#### [Input data]
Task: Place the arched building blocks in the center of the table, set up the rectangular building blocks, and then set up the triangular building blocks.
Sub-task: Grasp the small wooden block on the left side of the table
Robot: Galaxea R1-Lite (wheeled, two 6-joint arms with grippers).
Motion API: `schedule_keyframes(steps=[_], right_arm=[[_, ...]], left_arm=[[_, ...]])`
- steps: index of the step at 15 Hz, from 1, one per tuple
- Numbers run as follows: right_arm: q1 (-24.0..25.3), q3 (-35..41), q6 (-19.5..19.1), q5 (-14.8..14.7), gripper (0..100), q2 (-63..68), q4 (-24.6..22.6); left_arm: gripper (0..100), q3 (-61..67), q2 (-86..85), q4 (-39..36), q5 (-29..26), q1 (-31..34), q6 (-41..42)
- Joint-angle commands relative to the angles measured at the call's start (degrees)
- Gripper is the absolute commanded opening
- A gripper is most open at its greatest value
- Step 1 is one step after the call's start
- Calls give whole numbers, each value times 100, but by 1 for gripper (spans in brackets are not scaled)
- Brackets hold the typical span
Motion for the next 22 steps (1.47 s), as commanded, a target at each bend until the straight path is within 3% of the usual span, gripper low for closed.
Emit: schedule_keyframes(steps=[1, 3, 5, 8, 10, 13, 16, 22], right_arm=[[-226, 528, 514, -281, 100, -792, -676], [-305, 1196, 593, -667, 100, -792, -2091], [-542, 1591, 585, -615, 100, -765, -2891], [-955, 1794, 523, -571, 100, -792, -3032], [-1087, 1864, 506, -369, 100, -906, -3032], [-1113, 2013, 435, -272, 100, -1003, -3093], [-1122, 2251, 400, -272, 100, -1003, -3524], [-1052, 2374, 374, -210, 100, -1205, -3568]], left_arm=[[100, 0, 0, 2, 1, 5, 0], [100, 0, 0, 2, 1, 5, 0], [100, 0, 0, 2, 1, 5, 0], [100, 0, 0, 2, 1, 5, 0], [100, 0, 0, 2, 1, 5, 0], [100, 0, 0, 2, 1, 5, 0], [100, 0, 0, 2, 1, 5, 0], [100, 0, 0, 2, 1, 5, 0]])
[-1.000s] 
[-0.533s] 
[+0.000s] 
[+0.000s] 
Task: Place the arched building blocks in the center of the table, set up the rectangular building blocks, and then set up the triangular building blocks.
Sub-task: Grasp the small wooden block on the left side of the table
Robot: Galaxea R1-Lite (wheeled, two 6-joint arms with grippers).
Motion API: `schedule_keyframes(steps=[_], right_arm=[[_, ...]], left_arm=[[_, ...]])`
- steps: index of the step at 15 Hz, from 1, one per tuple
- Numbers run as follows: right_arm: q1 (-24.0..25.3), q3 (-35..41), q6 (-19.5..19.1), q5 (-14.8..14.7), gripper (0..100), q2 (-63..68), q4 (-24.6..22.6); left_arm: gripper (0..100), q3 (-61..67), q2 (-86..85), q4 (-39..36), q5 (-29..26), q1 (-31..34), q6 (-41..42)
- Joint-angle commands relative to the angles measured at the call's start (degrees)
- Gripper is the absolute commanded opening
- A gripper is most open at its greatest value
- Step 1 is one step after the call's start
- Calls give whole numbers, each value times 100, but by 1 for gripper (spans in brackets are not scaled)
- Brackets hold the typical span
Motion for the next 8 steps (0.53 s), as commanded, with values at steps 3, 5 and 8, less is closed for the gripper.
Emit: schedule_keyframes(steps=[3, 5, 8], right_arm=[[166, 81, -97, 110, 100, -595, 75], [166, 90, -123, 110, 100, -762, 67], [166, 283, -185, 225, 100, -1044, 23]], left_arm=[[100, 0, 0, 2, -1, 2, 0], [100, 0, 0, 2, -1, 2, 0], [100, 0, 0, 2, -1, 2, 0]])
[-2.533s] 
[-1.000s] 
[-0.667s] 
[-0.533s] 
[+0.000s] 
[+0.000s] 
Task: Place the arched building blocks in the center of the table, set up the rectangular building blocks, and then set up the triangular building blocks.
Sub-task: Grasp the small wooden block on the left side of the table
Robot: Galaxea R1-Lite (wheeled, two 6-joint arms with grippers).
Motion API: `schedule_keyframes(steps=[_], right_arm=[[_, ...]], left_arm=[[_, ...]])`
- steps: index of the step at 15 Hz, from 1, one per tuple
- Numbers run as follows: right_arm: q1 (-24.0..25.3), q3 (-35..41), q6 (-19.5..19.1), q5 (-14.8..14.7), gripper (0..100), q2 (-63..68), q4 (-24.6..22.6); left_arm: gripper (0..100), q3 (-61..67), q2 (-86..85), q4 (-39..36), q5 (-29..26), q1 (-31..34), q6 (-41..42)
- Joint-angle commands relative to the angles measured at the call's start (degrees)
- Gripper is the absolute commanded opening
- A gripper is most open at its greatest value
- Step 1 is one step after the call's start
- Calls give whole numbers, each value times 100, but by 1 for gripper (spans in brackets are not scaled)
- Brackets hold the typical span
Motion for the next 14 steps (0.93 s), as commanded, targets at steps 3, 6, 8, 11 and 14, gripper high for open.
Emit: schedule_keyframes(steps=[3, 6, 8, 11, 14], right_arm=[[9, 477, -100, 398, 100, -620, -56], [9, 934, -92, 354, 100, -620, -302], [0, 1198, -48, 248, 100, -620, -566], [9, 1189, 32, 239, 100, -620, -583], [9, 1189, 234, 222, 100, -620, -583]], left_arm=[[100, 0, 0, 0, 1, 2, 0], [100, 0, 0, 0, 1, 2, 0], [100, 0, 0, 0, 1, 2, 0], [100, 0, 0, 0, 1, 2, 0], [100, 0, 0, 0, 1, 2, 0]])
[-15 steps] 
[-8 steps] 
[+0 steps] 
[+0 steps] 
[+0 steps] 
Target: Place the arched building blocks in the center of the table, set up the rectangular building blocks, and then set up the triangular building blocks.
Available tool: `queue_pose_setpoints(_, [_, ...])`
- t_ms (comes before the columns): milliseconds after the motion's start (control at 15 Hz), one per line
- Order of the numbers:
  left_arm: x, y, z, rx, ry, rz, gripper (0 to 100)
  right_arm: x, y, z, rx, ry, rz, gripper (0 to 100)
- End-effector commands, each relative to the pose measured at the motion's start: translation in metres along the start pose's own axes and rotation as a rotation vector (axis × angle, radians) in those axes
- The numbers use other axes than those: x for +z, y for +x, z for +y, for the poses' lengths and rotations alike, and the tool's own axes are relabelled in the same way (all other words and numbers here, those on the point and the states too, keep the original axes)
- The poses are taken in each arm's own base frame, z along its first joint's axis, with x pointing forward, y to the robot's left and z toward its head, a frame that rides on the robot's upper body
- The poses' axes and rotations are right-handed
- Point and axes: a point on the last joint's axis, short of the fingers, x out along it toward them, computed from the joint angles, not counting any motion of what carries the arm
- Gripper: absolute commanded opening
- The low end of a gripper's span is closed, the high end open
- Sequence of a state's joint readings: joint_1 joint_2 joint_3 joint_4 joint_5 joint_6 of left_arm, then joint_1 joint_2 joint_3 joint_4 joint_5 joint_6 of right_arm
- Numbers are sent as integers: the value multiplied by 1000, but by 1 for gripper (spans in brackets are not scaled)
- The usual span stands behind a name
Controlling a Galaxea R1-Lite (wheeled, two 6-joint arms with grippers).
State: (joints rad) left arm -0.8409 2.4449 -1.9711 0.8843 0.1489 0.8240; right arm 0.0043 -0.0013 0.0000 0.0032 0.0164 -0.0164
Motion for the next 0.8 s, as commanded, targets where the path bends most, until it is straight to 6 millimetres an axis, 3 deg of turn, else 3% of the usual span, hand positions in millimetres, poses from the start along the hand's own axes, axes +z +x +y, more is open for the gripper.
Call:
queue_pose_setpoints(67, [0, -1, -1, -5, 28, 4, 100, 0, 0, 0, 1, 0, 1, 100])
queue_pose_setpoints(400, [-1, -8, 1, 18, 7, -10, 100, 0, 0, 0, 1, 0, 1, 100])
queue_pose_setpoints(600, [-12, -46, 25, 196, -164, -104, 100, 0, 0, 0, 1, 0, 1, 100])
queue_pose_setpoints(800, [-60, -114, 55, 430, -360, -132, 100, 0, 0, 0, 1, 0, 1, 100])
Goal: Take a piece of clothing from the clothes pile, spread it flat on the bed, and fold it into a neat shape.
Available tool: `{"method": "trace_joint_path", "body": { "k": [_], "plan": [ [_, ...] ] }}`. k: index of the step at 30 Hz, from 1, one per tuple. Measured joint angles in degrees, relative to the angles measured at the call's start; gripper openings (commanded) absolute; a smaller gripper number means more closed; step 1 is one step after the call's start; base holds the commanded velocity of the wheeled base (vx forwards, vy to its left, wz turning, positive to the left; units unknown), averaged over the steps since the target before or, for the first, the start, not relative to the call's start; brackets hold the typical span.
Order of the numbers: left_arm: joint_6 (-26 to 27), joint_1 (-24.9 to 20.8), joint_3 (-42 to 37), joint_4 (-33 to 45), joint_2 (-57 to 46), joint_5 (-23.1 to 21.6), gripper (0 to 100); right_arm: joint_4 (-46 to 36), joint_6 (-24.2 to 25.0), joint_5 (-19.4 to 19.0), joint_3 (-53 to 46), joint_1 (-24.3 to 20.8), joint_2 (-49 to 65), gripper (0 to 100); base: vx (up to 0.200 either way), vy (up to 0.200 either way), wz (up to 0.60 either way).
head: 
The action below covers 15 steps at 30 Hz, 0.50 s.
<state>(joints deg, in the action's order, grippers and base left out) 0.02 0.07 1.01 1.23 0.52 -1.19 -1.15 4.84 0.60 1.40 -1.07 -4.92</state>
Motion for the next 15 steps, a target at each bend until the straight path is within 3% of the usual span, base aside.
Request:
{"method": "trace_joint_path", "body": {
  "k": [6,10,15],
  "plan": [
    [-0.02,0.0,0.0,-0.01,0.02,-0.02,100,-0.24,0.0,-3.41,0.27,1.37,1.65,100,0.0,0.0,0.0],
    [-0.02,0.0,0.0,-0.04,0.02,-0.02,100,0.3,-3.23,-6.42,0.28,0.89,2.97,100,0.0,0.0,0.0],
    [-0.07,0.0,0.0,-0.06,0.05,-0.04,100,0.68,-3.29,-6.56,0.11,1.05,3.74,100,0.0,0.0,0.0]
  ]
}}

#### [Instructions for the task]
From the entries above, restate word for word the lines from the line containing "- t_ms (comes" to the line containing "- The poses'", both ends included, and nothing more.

#### [Your response]
- t_ms (comes before the columns): milliseconds after the motion's start (control at 15 Hz), one per line
- Order of the numbers:
  left_arm: x, y, z, rx, ry, rz, gripper (0 to 100)
  right_arm: x, y, z, rx, ry, rz, gripper (0 to 100)
- End-effector commands, each relative to the pose measured at the motion's start: translation in metres along the start pose's own axes and rotation as a rotation vector (axis × angle, radians) in those axes
- The numbers use other axes than those: x for +z, y for +x, z for +y, for the poses' lengths and rotations alike, and the tool's own axes are relabelled in the same way (all other words and numbers here, those on the point and the states too, keep the original axes)
- The poses are taken in each arm's own base frame, z along its first joint's axis, with x pointing forward, y to the robot's left and z toward its head, a frame that rides on the robot's upper body
- The poses' axes and rotations are right-handed

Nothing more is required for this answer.